Supreme Court rejects appeal from florist who wouldn’t make arrangement for same-sex wedding
By Ariane de Vogue and Veronica Stracqualursi, CNN
The US Supreme Court on Friday declined to take up an appeal from a Washington state florist who refused to make an arrangement for a same-sex couple out of religious concerns regarding same-sex marriage.
The Washington state Supreme Court in June had ruled against the florist, Barronelle Stutzman, who declined to make a floral arrangement in 2013 for long-time client Robert Ingersoll’s same-sex wedding.
The court said Stutzman’s refusal violated a state anti-discrimination law that bars discrimination on the basis of sexual orientation. It said the law was “neutral” and served the states’ interest in eradicating discrimination in public accommodations.
In a statement Friday, Stuzman’s lawyer Kristen Waggoner called the outcome of the case “tragic” and said “the critical work of protecting the First Amendment freedoms of all Americans must continue.”
“No one should be forced to express a message or celebrate an event they disagree with,” she added.
Lawyers for the American Civil Liberties Union praised the Supreme Court on Friday for staying out of the dispute.
“Today the Supreme Court confirmed that LGBTQ people should receive equal service when they walk into a store,” said Ria Tabacco Mar, director of the ACLU Women’s Rights Project.
Ingersoll said in a statement, “We hope this decision sends a message to other LGBTQ people that no one should have to experience the hurt that we did.”
The court’s move comes after it ruled unanimously this term in favor of a Catholic Foster Care agency that declined to work with same-sex couples as potential parents.
“The Court’s decision to leave the lower-court ruling intact sends a couple of different messages,” said Steve Vladeck, CNN Supreme Court analyst and professor at the University of Texas School of Law. “On one hand, the Court is refusing to go any further than it went in the Catholic Social Services decision from last week, and is thereby siding with the State of Washington’s enforcement of its antidiscrimination laws over religious objections.”
“On the other hand, it’s going to remain more than a little unclear when states can and cannot require secular businesses to provide services to those whose practices offend the owners’ religious beliefs. The Court isn’t willing to take that up now, but it’s surely going to have to sooner rather than later,” Vladeck added.

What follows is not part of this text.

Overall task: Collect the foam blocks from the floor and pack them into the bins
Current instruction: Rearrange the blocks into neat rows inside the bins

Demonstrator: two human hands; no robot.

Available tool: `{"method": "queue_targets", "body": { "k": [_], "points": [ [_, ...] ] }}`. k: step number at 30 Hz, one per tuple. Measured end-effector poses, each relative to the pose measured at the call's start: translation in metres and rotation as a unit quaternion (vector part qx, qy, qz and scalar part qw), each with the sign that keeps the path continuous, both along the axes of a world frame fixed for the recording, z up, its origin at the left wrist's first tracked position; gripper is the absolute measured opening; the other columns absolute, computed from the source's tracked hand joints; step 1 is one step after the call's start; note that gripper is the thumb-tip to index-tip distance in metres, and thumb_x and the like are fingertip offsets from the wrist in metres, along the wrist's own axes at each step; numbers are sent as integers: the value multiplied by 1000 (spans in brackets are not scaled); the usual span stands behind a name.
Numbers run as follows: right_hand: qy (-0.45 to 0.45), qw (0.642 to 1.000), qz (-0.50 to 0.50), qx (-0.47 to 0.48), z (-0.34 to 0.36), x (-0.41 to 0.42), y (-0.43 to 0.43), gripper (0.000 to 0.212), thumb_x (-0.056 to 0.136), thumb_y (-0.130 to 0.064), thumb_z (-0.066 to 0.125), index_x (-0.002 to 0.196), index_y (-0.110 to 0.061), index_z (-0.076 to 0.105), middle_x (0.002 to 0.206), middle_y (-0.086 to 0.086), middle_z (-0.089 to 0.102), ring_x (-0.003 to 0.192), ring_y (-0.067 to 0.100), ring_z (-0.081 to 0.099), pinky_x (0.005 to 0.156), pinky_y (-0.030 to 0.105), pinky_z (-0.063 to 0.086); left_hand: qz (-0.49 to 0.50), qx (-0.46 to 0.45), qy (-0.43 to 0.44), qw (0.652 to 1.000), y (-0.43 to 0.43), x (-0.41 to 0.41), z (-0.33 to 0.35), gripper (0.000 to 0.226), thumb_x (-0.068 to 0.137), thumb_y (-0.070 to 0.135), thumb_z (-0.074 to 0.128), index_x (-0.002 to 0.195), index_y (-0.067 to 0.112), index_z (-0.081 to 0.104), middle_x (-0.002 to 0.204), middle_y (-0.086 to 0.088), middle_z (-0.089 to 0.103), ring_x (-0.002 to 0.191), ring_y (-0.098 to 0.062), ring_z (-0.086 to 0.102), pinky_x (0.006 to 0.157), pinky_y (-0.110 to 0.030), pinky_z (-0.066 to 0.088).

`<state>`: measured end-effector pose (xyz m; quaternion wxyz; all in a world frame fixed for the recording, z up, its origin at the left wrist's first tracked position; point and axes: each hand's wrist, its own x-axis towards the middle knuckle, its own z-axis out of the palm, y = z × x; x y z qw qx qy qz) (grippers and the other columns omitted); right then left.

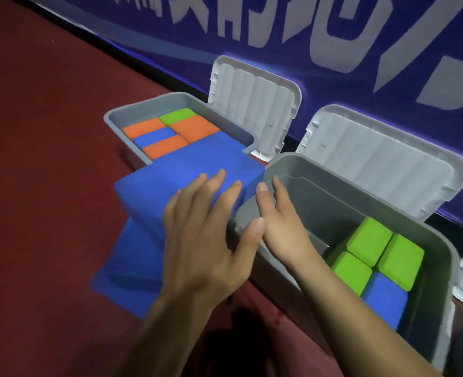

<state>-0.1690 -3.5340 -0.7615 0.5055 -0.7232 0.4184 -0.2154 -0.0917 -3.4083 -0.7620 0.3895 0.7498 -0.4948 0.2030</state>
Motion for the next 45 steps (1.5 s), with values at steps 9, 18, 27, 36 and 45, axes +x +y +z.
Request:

Two years ago, the court had sided with a Colorado baker who refused to make a cake for a same-sex wedding. That ruling, however, was carefully tailored to the case at hand and was not a broad nationwide verdict on whether businesses could decline services to same-sex couples based on religious objections to same-sex marriage.
Justices Clarence Thomas, Samuel Alito and Neil Gorsuch indicated that they would have taken up the dispute for next term.
Court declines reconsidering major property rights precedent
The Supreme Court on Friday rejected reconsidering a major property rights precedent, over the dissent of Justices Brett Kavanaugh, Thomas and Gorsuch.
The precedent stemmed from a controversial 2005 opinion — Kelo v. New London — that allowed the government to seize the house of a resident and transfer it to another private owner as a part of an economic revitalization plan of the Connecticut city.
In dissent Friday, Thomas said his colleagues should have moved to “correct the mistake” it made in the 2005 decision.
“That decision was wrong the day it was decided,” he said, “and it remains wrong today.”
At issue in the case was the scope of the Fifth Amendment’s takings clause that says that private property shall not be taken for public use, without “just compensation.”
Lawyers for New London resident Suzette Kelo argued back then that taking the property to sell it to private developers to further economic development did not fall into the category of “public use.”
On Friday, Thomas said that “taking land from one private party to give to another rarely will be for ‘public use.'”
“The majority in Kelo strayed from the Constitution to diminish the right to be free from private takings,” he added.
In the end, the town of New London never went forward with the development, leaving the land vacant.
The new case that the court declined to take up on Friday was brought by Fred Eychaner, who owned property in Chicago that was condemned. A lower court held that the land could be taken “to prevent future blight and to promote economic development.”
This story has been updated with additional details and reaction.